実際のワークアウトでも、ドリブルミスやパスミスなどしても必ずシュートまで繋げてもらうようにしています。
過程ももちろん大切ですが、過程がどうであれ結局はシュートを決めなければいけない競技なので。
日本バスケの未来に求められること
──今後、日本のバスケットボールに求められることは何だと思いますか?
仲西
もっともっと世界レベルで戦えるように、誰しもが海外へチャレンジできるような環境が必要になってくると思います。
短い時間でも海外での生活を経験することで得られる体験価値というものは、その人の人生を豊かにすると思いますし、私自身もそうでした。
私自身はこれまでユニークなキャリアを歩んできたので、自分にしか伝えられないことがたくさんあると思っています。
そういった自分にしかできないこと、伝えられないことは大切にしていきたいですし、常に謙虚でアップデートし続けていくことで、接する様々な人たちにリスペクトを持って何かを伝えていけるような存在になっていきたいですね。
──マネジメントする側として、またコーチとしてはどのように進化していきたいですか?
仲西
まず、前提として選手と心からぶつかり合えるような存在になっていきたいです。
日本の文化として気を遣ったり遠慮して本心からぶつかり合えないことが多くあると思っています。
表面上の優しい言葉ではなく、本当の意味で相手のためになる言葉がけやモチベートをしていきたいですし、そのためにも選手と向き合って良い関係性を作れる人間になっていきたいですね。
そして、バスケの中で使う英語を各世代に浸透させていく取り組みをさらにしていきたいなと思っています。
バスケはアメリカのスポーツですから使われている言葉は基本的に英語です。
スキルや戦術的な用語も英語なので、そういった用語を知ることはコミュニケーションはもちろんバスケットボールIQの向上にも繋がります。
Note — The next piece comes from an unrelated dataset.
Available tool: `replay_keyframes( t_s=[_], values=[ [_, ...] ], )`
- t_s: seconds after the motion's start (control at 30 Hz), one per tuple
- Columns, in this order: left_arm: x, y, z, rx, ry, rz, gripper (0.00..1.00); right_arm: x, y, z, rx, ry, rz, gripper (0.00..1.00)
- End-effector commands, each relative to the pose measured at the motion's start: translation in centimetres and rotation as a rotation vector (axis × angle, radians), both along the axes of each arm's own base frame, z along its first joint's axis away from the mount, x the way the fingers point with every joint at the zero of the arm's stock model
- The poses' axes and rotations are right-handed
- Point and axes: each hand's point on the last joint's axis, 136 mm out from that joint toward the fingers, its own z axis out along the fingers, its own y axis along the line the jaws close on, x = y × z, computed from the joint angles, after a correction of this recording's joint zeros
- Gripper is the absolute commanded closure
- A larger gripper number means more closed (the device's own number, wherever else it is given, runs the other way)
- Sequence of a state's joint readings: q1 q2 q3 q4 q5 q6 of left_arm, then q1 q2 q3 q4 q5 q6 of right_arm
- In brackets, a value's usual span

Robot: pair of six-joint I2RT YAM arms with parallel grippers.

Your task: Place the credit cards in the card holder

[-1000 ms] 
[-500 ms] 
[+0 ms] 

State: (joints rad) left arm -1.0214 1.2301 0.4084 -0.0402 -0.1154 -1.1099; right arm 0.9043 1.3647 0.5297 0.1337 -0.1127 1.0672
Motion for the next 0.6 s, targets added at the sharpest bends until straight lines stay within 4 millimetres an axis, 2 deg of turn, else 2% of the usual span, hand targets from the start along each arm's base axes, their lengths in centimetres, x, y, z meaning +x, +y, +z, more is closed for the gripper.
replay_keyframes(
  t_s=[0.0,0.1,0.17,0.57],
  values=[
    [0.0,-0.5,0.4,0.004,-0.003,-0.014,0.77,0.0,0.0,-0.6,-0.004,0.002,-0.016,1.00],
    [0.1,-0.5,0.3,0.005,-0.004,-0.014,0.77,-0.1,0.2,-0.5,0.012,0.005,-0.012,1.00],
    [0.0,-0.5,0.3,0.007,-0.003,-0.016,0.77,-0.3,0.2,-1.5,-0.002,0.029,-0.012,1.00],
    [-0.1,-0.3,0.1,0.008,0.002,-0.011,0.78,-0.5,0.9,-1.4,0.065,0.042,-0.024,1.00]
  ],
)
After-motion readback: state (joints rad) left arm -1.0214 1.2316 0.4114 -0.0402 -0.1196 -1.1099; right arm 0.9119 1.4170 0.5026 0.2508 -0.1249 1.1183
さらに、バスケット面だけでなく、仲間を鼓舞したりモチベートする上でも「Let’s Go!」、「Good D!」など日本語だとなんだか大きな声を出すのが恥ずかしくても、英語だとカッコよくて声を出しやすいとも思いますし、ハードワークにもつながるポイントになるのかなと思うので、バスケで使う英語の普及というのは力を入れていきたいと思っています。
できるだけ多く、海外挑戦する選手の後押しをしたり、バスケットボールに関わる人々をより豊かにしていけるようにしていきたいですね。